Offensive coordinator Matt Lubick said Tuesday you can tell the character of a football guy by how well he blocks for his teammates. 

Mills embraces things like pass protection and lead blocking.

“We do pass protection like at least every day of the week,” he says. “We are hitting the bag or hitting on a few of the linebackers. Working on that so much—at least three, four times a week—just helps us in the game. It’s all about how you do it. Don’t launch too much. Don’t lean too much. Just have that perfect squat position so you can be ready to power clean the guy when he comes through the hole.”

Nebraska missed its senior running back. 

The numbers—47 carries, 155 yards, three scores—don’t tell the whole story. Mills’ value extends beyond how many times he runs the football. 

“Fiery personality, and that’s the way he is every day in practice,” Lubick said. “He’s a vocal leader and so he just gives us juice. His energy is contagious.”

Added Mills’ head coach, Scott Frost: “He’s just always happy, always has a smile on his face, is always positive to be around and I think that impacts the rest of the team in a positive way. (He’s) just such a likable guy and a good teammate and does whatever he needs to do for the team.”

The Georgia native exited Nebraska’s Nov. 14 contest against Penn State in the first quarter. His first action back was this past Saturday against Purdue. Mills was on the sideline in street clothes for a Nov. 21 loss to Illinois, but watched a Nov. 27 loss to Iowa from home. 

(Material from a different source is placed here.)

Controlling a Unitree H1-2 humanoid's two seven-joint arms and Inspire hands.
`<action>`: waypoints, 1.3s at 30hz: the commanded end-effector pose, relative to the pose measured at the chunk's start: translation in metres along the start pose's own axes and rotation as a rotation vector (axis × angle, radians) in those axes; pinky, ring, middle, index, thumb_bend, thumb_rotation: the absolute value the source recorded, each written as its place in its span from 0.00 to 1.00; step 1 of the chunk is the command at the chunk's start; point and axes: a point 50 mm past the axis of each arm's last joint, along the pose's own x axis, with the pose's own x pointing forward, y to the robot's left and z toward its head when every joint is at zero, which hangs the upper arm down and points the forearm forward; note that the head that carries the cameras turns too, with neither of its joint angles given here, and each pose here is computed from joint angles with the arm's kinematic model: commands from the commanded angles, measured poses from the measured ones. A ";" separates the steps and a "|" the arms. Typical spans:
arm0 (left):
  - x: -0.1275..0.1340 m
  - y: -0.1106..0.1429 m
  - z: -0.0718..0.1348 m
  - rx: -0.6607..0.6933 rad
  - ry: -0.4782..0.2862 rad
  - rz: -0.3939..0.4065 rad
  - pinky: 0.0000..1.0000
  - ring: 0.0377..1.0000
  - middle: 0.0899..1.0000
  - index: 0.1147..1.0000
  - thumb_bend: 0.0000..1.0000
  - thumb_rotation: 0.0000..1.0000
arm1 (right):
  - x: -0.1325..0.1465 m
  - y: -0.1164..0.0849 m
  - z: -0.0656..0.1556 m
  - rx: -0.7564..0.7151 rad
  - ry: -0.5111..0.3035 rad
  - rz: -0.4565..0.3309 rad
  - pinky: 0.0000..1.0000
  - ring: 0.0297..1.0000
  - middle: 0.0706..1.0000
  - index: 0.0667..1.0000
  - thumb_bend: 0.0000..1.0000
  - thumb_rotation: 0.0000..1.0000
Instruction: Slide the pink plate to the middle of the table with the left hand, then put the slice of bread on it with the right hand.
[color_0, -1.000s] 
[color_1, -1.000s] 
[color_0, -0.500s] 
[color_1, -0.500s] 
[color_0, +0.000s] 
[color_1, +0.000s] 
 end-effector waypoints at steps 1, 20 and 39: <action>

“That first drive against Penn State, one person stood me up and another person came and hit me on the side of my leg. I just felt a little pop in my knee,” Mills said. “I knew I could finish the drive and make a few more plays. But I just knew if I would have kept going the rest of that game, I probably wouldn’t have been able to play the rest of the season.”

At the time of the injury, Nebraska was rather coy about what had actually happened. That’s generally the case unless an injury is season-ending, but Mills’ status became a week-to-week thing. Nebraska certainly would have preferred to have Mills available with so much inexperience at running back behind him. 

To his credit, though, Mills gave those guys—redshirt freshmen Rahmir Johnson and Ronald Thompkins, and true freshmen Sevion Morrison and Marvin Scott III—a vote of confidence.

“Just told Coach, ‘I feel confident in the younger guys. You can put either one, Marvin or Rahmir, and I feel like the game would still be the same,’” he said. “So that’s what happened and the young guys got in and did what they were supposed to do.”

Johnson filled in admirably against Iowa, with five carries for 23 yards and a go-ahead score in the third quarter of the game from 12 yards out. He’s making progress, showing more of an ability to read and make the proper cuts. 

Scott was more limited (seven for 13 yards) and he didn’t appear against Purdue. 

Mills just has a different level.

“We know that he’s going to see a hole and he’s going to hit it,” said right guard Matt Farniok. “He’s not a dancer type. When he makes his decision, he’s going to hit it. It’s also just nice that he’s an older guy. He knows the offense pretty well. So, we know what we’re supposed to do, and he knows what he’s supposed to do. It’s just a nice kind of confidence of ‘Hey, I’m going to open up this gap,’ and I know he’s going to come bursting through it with everything he’s got.”

Minnesota, Nebraska’s opponent for what might be Mills’ last regular-season game at Memorial Stadium, has been dreadful defending the run this season. 

The Gophers are the only team in the Big Ten allowing more than 5 yards per carry this season, and the gap between them (6.82 allowed) and 13th-place Maryland (4.89) is nearly the same as the gap between Maryland and first-place Wisconsin (2.95).  In fact, no one playing college football this season has allowed more yards per carry than Minnesota has.

As the offense trends up, how will Nebraska choose to attack that weakness? What role will Mills play? Minnesota ran it down Nebraska’s throat a season ago in Minneapolis; will the Huskers try to return the favor? We shall see. One thing’s certain though: Nebraska will be happy to have Mills as an option.

“To see him run as hard as he runs,” Lubick says, “especially coming back off his injury, which was not easy for him to do that, was really impressive.”